What to do. The lines to transcribe begin with the one containing "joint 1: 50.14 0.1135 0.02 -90" and end with the last line below; reproduce them exactly, without the pictures.

>>>>>

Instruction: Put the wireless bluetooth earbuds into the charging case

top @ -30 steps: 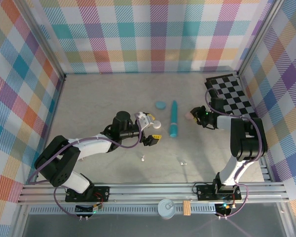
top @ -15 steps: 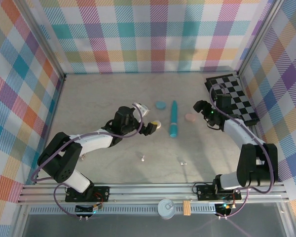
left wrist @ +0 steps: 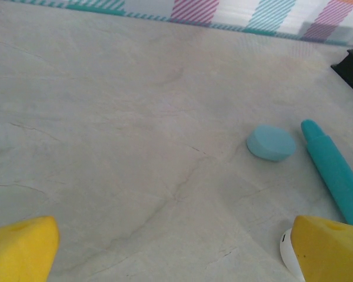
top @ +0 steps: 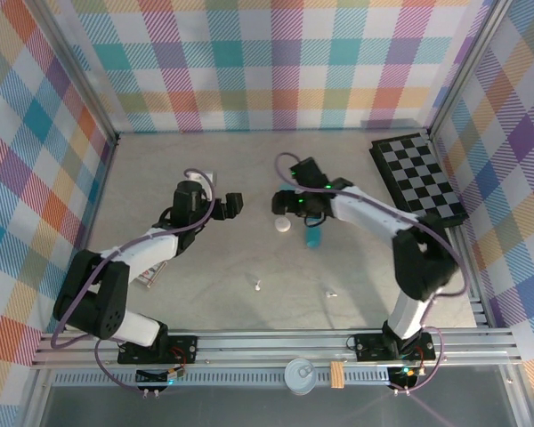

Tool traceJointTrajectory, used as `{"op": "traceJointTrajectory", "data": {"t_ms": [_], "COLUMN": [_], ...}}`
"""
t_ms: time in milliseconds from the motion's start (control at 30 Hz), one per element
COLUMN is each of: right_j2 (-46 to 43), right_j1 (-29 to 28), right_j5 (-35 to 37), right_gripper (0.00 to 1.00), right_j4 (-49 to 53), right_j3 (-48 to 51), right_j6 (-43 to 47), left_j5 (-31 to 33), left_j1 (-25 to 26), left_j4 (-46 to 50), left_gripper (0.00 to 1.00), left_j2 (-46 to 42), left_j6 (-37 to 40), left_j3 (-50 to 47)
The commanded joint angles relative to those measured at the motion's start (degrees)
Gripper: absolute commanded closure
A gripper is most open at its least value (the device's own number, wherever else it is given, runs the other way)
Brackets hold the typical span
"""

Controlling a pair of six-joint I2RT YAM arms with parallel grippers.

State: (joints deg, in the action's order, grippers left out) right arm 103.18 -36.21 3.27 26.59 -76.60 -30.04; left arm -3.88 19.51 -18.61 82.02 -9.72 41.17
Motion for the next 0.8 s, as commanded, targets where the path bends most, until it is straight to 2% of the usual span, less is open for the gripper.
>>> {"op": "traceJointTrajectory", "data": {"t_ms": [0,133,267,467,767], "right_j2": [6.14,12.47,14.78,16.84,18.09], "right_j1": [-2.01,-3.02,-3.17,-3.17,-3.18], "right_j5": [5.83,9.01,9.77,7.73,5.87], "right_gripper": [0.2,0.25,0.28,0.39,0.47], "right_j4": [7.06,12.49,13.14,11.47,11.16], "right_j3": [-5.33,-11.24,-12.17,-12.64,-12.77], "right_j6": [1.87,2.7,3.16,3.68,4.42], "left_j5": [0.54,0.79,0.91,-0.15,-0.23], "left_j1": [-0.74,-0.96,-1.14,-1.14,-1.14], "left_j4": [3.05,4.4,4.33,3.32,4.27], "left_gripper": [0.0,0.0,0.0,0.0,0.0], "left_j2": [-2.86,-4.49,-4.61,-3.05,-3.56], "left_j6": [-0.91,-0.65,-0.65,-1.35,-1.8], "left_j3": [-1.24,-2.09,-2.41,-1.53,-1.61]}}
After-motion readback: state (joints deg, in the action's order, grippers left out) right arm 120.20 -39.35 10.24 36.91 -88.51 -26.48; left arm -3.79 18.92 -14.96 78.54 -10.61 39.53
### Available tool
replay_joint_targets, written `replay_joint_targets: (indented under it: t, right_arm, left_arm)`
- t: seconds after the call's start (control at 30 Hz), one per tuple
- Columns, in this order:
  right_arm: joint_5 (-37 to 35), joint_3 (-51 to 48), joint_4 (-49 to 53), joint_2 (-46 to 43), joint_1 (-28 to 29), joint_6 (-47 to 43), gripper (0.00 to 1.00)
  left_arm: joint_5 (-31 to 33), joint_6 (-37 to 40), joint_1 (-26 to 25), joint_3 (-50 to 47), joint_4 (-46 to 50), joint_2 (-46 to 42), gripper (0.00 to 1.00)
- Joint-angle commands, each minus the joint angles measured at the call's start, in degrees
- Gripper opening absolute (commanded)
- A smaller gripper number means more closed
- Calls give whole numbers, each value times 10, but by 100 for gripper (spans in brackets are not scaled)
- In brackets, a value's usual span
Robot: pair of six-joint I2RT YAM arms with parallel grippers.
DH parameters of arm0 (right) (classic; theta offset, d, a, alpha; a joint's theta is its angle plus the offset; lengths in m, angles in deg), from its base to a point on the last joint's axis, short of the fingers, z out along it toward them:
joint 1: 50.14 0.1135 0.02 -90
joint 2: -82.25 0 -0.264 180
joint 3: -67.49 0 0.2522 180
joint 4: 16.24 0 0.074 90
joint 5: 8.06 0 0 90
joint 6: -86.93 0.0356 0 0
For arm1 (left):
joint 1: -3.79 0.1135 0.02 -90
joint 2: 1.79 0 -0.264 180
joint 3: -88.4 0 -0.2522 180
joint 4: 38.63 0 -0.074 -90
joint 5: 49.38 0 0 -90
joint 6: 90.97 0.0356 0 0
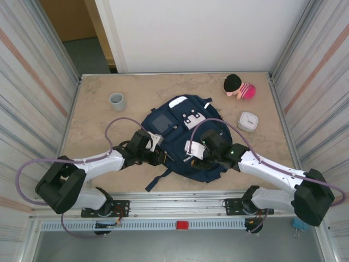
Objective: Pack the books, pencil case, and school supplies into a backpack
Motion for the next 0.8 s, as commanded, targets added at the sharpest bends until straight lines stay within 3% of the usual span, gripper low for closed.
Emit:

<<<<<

Exercise solution.
joint 1: 50.14 0.1135 0.02 -90
joint 2: -82.25 0 -0.264 180
joint 3: -67.49 0 0.2522 180
joint 4: 16.24 0 0.074 90
joint 5: 8.06 0 0 90
joint 6: -86.93 0.0356 0 0
For arm1 (left):
joint 1: -3.79 0.1135 0.02 -90
joint 2: 1.79 0 -0.264 180
joint 3: -88.4 0 -0.2522 180
joint 4: 38.63 0 -0.074 -90
joint 5: 49.38 0 0 -90
joint 6: 90.97 0.0356 0 0
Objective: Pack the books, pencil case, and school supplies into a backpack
Motion for the next 0.8 s, as commanded, targets added at the sharpest bends until straight lines stay within 3% of the usual span, gripper low for closed.
Emit:

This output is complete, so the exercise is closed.